Apparently, the phrase “coffee paradox” is used in economics to mean something like coffee trade making rich, coffee-consuming countries richer while poor, coffee-producing countries get poorer. I'm not sure I got that exactly right, and it doesn't matter anyway, because it's not what I mean when I use the phrase.
The more down-to-earth variety of Coffee Paradox is this: if you get up in the morning, but are only physically awake and need coffee to get your mind going, how is coffee ever going to happen? And yet it happens. Yet we manage to complete this huge amount of mind-bogglingly difficult steps, and usually in the right order too: filling the coffee pot with water (“How much water again? There are no lines on this damn thing.”), pouring the water into the water tank (into it), putting the pot back in its place (making sure it is in just the right place), putting in a filter (possibly needing to throw out the old one), putting the coffee into the filter (how many spoons again?), closing all necessary lids and doors and hitting the switch. It really is paradoxical that we can accomplish this while we've only been awake for a minute or so. (Americans would probably go to a Starbucks. By car. Which leads to the so-called Driving to Starbucks Paradox.)
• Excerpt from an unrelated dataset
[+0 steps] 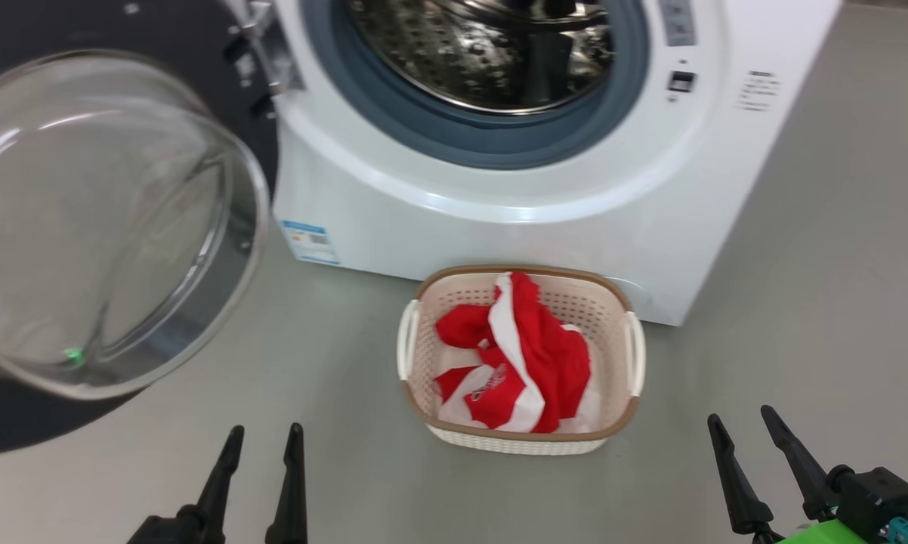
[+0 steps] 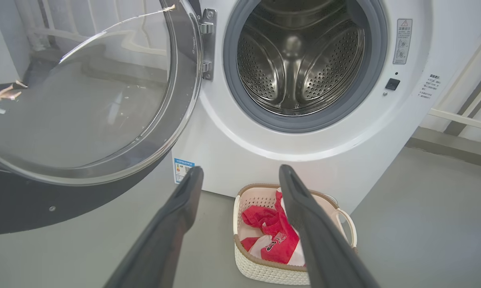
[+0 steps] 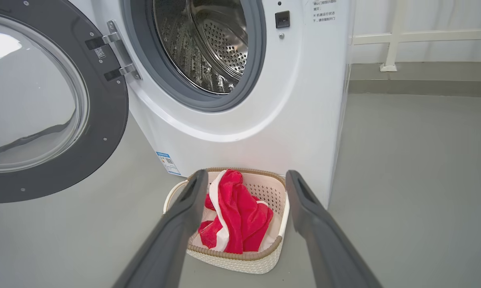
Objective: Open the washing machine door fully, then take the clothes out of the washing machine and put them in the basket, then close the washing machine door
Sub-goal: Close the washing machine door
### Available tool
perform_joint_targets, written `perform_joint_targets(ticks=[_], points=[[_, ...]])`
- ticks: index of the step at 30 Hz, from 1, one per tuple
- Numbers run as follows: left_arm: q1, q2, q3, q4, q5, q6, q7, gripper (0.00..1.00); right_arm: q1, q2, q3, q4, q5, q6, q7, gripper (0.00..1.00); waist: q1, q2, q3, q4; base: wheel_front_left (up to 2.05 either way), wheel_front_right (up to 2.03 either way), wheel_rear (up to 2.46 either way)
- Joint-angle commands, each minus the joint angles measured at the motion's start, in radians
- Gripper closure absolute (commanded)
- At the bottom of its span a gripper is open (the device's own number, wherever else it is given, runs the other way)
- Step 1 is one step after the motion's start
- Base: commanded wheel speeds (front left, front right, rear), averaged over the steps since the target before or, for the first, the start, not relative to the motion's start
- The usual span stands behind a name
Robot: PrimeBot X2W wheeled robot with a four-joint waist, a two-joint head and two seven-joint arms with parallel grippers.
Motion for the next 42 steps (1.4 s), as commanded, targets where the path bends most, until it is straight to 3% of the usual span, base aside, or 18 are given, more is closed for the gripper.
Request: perform_joint_targets(ticks=[1, 18, 41, 42], points=[[0.002, 0.01, 0.025, -0.021, -0.014, 0.01, -0.005, 0.0, 0.003, -0.021, 0.022, -0.023, -0.007, 0.007, -0.006, 0.0, 0.0, 0.0, -0.005, 0.067, 0.0, 0.0, 0.0], [0.061, 0.01, -0.013, -0.049, -0.061, 0.07, -0.005, 0.0, 0.026, -0.012, 0.075, -0.011, -0.002, 0.007, -0.006, 0.0, 0.0, 0.0, -0.048, 0.229, 0.0, 0.0, 0.0], [0.102, 0.01, -0.011, -0.091, -0.097, 0.095, -0.005, 0.0, 0.004, -0.021, 0.133, -0.002, 0.007, 0.007, -0.006, 0.0, 0.0, 0.0, -0.051, 0.235, 0.0, 0.0, 0.0], [0.099, 0.01, -0.009, -0.091, -0.102, 0.091, -0.005, 0.09, 0.004, -0.02, 0.131, -0.002, 0.007, 0.007, -0.006, 0.0, 0.0, 0.0, -0.051, 0.235, 0.0, 0.0, 0.0]])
For a long time, I though I was the inventor of the phrase Coffee Paradox. I was pleased to see it appear on a web forum, written by someone I know in real life. It's really cool if your inventions go viral.
But today, when I mentioned this among some friends, someone else also claimed to be the inventor of the Coffee Paradox. And someone else else said that someone else else else (hm, perhaps I should've named them) had been using the phrase for many years, before I had ever made a pot of coffee myself.
So it's possible that I heard about the Coffee Paradox from someone else else else, forgot about it, and came up with it later thinking it was my own invention.
In science, there's also the problem of not knowing where something came from. They have a solution for it. If you state something, clearly indicate whether it is your own, and if not, give a reference. We should genetically enhance our brains to do the same. That would get rid of this nasty Coffee Paradox Paradox.
3 comments:
Yeah well... I'm sorry to say that the coffee paradox is a regular part of my day :-(.
The unfocussed state of mind leads to mishaps such as:
- pouring coffee into a "whoops" missing cup
- pouring coffee into a cup. And then continuing.
- Forgetting to insert pads into the senseo downstairs
- succeeding in tipping over the coffee cup while attemping to grasp it.
- opening the senseo "just right", so that the used pad and padholder fall out (and into the waiting cup; which then usually fails to remain upright).
There must be more...
even though it's not the point of your blog entry, i'd just like to point out that the coffee paradox refers to the fall in global green (bulk, unroasted) coffee prices despite marked increases in coffee demand in consuming countries -- defying the so-called 'law' of supply and demand. this is because the people who set the price of green coffee (i.e. traders in commodity exchanges around the world) make their judgments based on the structure of the commodity chain and all the power relations within it and NOT on producer supply and consumer demand.
Your comment "I'm not sure I got that exactly right, and it doesn't matter anyway, because it's not what I mean when I use the phrase" reminds me of Alice in Wonderland: "When I use a word," Humpty Dumpty said, in a rather scornful tone, "it means just what I choose it to mean - neither more nor less."